Anyway, we have several pages that are password-protected using the generic WordPress "visibility: password protected" method. The page template that generates the password input is as follows:
<form action="https://example.com/dev/wp-login.php?action=postpass" class="pass-form post-password-form" method="post">
<p>This content is password protected. To view it please enter your password below:</p>
<p><input type="password" class="pw-enter" name="post_password" id="pwbox-<?php the_ID(); ?>" size="20" /> <input type="submit" class="access-btn" name="Submit" value="Submit" /></p>
</form>
It works with no problem in Firefox. However, in both Safari and Chrome the redirect never happens. The page just seems to reload or sit there after you submit the password, without doing anything.

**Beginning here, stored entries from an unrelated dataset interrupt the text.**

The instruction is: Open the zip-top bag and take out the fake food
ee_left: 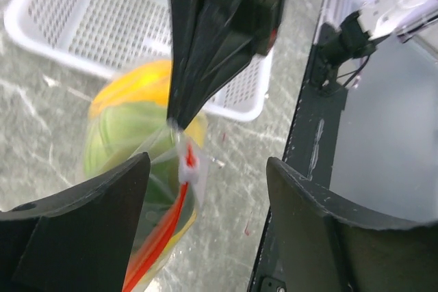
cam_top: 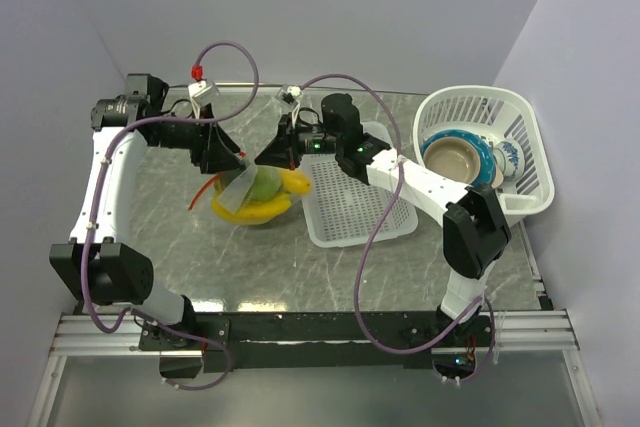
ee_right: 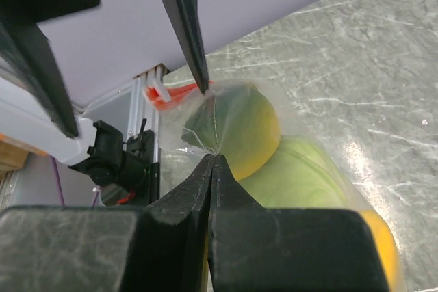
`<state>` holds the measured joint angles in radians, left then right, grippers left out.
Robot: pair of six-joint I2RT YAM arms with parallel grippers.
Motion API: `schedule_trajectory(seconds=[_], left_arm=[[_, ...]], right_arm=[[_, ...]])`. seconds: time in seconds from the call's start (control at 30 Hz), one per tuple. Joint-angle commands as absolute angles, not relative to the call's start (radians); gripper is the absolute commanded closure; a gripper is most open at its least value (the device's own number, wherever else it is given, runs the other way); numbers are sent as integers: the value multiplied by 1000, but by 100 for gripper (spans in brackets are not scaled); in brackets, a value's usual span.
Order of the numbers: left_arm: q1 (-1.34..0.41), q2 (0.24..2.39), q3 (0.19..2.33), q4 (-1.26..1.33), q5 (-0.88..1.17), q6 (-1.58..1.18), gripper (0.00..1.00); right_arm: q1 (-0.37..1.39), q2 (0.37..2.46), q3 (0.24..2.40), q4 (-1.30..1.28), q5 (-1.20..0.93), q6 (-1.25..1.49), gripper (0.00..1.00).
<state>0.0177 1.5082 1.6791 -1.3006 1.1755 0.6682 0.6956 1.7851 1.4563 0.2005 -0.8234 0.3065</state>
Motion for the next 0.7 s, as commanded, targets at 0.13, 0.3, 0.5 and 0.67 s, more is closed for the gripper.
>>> schedule_trajectory(seconds=[0.13,0.3,0.5,0.67], left_arm=[[28,1491,1580,-1238,1077,689,29],[43,1497,1592,-1213,1054,683,82],[67,1451,1589,-1112,1029,612,99],[69,1413,1580,-1063,1037,563,99]], right_arm=[[687,1730,1471,227,-795,305,100],[684,1723,1460,206,-790,296,100],[680,1692,1437,193,-782,278,100],[680,1690,1443,166,-759,261,84]])
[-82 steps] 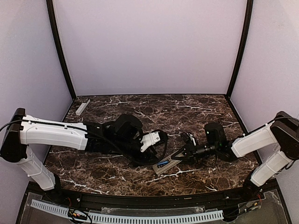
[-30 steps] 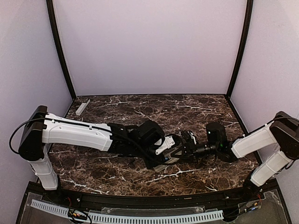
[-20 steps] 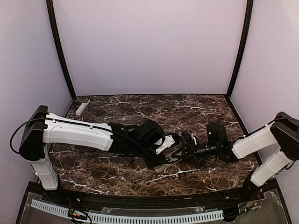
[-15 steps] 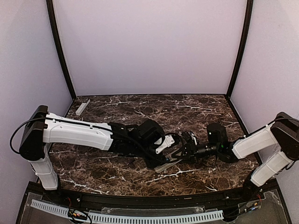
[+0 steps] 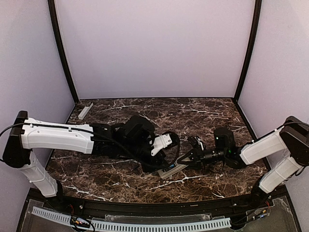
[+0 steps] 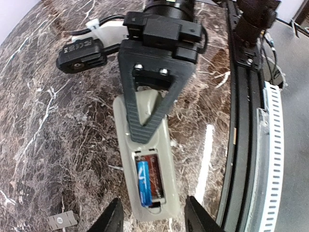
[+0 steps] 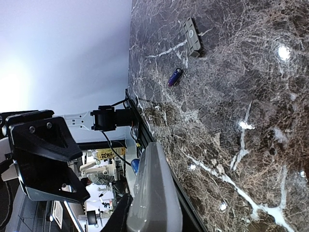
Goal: Load the batteries into the remote control
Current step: Load the battery into the battery compartment.
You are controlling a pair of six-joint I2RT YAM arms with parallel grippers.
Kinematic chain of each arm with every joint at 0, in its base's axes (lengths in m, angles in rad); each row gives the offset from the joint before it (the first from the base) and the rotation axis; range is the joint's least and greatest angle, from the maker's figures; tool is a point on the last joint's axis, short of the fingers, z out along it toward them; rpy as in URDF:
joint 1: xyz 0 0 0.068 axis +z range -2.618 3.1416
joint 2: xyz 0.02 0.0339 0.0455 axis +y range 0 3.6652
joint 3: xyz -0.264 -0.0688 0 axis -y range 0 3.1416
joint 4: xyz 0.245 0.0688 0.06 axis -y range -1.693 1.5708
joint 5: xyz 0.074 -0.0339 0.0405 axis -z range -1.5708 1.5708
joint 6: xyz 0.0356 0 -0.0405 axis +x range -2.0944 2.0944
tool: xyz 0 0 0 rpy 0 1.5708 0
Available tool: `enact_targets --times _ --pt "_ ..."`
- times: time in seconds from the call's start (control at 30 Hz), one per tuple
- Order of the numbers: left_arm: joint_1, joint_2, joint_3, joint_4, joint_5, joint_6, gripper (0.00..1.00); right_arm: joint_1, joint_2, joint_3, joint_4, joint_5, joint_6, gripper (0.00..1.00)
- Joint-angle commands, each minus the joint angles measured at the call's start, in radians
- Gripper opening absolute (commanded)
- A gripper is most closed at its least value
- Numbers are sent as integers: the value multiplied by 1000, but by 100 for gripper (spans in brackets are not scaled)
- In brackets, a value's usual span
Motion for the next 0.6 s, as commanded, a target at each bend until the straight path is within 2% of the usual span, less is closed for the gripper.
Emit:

My suspicion is that it is related to the "dev" in the WordPress address.
In the form, if I change the action to this:
https://example.com/wp-login.php?action=postpass
...I get a "page not found" error when trying to submit the password. So it seems like the browser is getting to wp-login.php correctly, but not redirecting from there back to the originating page? Which is where it needs to go, in order to reload that page with the password authenticated.
If I go into WordPress general settings and remove the "dev" from the URL, the entire site breaks.
Any suggestions on where I should be looking for this issue?